On the 9th March 2015, Cecil Rhodes found himself briefly covered in shit. So began a University of Cape Town student protest movement that not only achieved the removal of the 80-year-old seated statue of Rhodes from his prime axial power perch on the campus but also sparked a range of “decolonial” actions that are remaking curricula and renaming buildings around South African campuses. More disturbingly, the protest events also brought about the burning of “colonialist” paintings removed from student residences and other acts of violence.
Further down the hill and on UCT middle campus a far less obdurate memorial was installed in 2006, off axis - unceremoniously shoved into a small sidewalk on a forgotten road. A hundred years ago the Mendi, carrying over 600 black South African troop volunteers, was sunk off the Isle of Wight with all souls lost. Designed by the artist Madi Pala, the Mendi Memorial had a make-over by the architect Trevor Thorold in 2014 which, nevertheless, did nothing to overcome its nondescript and uncomfortable spatiality; in more ways than one the Mendi Memorial sits “off axis”.
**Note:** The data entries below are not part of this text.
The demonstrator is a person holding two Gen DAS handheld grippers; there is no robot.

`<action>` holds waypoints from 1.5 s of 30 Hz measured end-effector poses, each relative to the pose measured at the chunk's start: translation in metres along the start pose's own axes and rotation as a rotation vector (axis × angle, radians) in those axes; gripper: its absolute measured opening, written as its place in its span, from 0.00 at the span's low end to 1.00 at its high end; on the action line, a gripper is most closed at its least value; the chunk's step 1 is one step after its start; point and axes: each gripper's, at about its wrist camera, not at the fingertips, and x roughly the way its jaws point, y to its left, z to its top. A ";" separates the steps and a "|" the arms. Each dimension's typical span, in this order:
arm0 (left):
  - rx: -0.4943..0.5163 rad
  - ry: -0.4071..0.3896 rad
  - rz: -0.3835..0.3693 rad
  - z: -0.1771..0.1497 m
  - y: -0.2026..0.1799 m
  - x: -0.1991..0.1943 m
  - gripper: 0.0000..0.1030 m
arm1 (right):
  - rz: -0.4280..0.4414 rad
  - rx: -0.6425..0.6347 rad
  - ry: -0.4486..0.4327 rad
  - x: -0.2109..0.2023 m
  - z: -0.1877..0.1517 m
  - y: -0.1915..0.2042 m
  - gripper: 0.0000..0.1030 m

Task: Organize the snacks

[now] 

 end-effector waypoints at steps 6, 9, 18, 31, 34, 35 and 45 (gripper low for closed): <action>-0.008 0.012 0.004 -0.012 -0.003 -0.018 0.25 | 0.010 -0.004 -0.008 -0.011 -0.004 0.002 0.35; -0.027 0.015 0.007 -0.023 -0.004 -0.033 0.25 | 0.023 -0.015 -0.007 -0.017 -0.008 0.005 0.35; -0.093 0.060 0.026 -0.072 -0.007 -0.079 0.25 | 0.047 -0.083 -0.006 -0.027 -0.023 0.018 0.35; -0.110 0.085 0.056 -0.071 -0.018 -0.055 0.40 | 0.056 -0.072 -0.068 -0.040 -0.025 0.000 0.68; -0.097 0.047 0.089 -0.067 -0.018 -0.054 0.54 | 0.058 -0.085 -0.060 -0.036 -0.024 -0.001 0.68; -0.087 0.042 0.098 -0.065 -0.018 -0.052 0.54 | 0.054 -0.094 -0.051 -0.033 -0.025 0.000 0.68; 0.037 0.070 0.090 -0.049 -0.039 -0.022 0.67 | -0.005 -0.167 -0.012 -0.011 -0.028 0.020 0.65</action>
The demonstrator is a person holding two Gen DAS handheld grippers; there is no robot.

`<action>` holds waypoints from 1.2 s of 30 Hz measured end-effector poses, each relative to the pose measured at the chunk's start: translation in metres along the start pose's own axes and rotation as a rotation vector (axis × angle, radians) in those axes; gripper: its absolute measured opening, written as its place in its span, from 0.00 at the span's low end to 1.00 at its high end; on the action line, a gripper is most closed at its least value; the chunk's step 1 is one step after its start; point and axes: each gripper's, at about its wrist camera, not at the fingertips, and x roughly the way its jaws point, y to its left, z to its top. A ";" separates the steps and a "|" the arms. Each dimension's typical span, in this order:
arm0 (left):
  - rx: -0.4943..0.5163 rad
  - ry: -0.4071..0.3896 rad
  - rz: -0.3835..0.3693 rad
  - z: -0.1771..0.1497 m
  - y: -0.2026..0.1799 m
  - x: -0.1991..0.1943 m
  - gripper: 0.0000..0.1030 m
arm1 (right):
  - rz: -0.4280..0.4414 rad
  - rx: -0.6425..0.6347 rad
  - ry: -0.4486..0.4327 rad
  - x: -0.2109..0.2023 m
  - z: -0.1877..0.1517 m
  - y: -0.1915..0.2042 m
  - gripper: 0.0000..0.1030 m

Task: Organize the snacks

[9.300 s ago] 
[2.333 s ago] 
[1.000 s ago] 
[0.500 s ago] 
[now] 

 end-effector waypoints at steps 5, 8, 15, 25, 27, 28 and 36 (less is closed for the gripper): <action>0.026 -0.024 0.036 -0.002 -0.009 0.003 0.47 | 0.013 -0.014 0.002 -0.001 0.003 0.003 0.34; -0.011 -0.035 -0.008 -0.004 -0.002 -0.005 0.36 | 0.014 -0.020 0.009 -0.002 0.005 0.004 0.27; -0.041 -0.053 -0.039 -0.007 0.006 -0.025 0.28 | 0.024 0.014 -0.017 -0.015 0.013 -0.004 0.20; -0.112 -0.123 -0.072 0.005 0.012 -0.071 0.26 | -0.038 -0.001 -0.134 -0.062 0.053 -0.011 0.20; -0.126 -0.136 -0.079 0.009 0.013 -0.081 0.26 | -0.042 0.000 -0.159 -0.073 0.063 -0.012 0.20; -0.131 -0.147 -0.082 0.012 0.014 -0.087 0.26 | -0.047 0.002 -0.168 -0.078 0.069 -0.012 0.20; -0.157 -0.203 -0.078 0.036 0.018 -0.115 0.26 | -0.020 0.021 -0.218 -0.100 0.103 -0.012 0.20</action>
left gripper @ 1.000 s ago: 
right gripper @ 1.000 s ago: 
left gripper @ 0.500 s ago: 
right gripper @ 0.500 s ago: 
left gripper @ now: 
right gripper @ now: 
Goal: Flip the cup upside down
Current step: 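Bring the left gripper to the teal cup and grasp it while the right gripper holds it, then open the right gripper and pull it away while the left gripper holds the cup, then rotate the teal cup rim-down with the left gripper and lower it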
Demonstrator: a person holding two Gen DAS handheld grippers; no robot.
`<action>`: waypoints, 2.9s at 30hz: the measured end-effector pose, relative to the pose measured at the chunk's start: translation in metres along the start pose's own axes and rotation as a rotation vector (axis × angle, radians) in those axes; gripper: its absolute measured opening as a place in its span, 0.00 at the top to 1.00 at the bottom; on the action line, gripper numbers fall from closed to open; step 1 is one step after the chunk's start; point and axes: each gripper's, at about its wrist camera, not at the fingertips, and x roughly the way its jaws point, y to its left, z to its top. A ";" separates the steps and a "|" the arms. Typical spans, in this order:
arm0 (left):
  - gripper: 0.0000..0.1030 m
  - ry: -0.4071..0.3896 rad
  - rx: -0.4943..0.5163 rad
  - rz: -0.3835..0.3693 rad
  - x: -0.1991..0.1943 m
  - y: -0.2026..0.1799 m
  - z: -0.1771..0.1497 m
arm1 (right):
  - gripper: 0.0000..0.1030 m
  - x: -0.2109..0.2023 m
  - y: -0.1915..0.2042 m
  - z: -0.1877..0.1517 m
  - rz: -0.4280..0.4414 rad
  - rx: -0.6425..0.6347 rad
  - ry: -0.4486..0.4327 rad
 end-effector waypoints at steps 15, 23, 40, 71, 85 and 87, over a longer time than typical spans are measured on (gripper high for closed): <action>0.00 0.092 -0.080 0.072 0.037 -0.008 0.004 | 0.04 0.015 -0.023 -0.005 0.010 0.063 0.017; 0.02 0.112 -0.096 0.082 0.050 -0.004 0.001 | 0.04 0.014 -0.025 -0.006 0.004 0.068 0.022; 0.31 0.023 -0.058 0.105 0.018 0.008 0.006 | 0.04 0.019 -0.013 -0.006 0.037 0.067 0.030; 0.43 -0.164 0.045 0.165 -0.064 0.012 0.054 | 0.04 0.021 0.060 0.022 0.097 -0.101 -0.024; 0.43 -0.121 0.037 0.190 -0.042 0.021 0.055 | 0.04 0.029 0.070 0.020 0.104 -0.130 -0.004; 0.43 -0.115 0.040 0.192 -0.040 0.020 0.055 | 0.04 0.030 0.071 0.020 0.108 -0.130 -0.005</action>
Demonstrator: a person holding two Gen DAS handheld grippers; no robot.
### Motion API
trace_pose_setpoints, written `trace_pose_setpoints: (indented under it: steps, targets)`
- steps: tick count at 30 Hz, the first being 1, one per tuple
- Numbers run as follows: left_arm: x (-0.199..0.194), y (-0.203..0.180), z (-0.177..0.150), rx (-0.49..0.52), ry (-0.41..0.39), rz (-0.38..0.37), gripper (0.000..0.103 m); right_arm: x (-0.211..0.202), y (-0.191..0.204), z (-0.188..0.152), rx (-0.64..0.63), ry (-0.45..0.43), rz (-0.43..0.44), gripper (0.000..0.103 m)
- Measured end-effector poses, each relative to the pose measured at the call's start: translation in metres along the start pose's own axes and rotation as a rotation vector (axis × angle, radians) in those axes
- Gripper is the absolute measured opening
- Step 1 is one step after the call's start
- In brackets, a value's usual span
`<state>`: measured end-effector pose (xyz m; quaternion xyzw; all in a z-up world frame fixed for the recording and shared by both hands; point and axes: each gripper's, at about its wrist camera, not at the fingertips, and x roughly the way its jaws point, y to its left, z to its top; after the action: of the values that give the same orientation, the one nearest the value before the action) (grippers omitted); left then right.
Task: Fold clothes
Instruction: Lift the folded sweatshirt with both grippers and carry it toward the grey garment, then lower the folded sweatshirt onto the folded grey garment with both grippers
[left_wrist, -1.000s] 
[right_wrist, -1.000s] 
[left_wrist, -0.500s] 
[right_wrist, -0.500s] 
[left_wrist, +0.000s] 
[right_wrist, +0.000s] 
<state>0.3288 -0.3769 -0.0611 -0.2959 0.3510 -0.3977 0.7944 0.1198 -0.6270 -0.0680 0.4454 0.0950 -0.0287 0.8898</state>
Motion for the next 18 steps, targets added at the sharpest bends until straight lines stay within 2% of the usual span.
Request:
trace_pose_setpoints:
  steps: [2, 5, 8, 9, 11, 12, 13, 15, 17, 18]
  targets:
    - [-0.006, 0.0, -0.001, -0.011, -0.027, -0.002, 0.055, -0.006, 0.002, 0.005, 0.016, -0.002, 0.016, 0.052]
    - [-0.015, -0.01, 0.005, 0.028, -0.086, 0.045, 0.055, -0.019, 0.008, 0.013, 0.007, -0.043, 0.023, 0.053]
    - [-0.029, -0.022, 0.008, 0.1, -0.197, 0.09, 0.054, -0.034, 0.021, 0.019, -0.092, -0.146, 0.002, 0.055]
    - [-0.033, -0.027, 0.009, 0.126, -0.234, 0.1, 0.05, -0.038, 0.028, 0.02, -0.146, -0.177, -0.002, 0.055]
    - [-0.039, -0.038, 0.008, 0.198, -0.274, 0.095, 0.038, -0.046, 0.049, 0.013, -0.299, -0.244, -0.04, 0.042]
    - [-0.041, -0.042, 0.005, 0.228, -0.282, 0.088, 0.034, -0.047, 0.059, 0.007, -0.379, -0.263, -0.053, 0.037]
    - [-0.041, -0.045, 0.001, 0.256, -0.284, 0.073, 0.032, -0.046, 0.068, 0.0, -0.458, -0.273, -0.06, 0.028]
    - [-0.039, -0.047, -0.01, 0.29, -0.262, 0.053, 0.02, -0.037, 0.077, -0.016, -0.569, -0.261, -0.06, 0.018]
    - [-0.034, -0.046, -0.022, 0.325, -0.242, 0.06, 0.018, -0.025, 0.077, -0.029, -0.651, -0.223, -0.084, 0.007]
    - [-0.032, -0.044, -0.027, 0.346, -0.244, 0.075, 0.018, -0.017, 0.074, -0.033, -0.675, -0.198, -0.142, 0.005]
These two memorials present object lessons in the workings of power and, more importantly, “how space works” in asserting or undermining these power claims. Moreover, they articulate the conundrum as to how to design memorials in a democratic and egalitarian society - and, indeed, one only just beginning to deal with its colonial past and the contribution of architecture to the machinations of power. Clearly, the Rhodes statue occupied the “best seat in the house” like a deity brought out on axis from within the Grecian temple of Jameson Hall into the sunshine of the land that Rhodes intended to make British. Blinking in the sun, the spatiality of the Rhodes statue set itself up to demand the return of the river of shit that his imperial machinations sent on axis northwards over a hundred years ago, with the great grandchildren of his oppressed bringing that gift back home as apartheid’s first born-free generation of university students. On the other hand, the spatiality of the Mendi Memorial is accidental, geometrically incoherent and random. The memorial does not hold and make a place, and does not support any ceremonial events. Ironically, it inheres the spatial equivalent of the forgotten memory of the Mendi and its lost soldiers who have only recently been honored and remembered as part of post-apartheid restitution processes. And yet, relocating the Mendi Memorial to the now empty pedestal of the Rhodes statue would, despite the hyperbolic and immediate symbolic elevation, simply reiterate the spatial hierarchies of power from the previous regime and fall into line behind the warring imperial powers that sent these soldiers to their death in the first place.
As a counterpoint to these two spatially compromised memorials, this paper will also engage the recent Rustenburg Slave Memorial, following Sadiq Toffa’s winning design for this historically significant portion of UCT’s campus. The analysis will explore the Rustenburg Slave Memorial as a closer manifestation of a counter-memorial, a critical approach to memorial design that attempts to deconstruct the logic and spatiality of memorials and monuments - as best exemplified by Jochen Gerz and Esther Shalev-Gerz’s ‘Monument against Fascism.” It asks if the Rustenburg Slave Memorial design has adequately answered the question of to what extent a memorial must necessarily disappear in order for it to gain legitimacy in a egalitarian democracy, or if it must remain “on axis” to effectively proclaim the injustices of the past and thereby embody and reproduce the spatial tropes of power.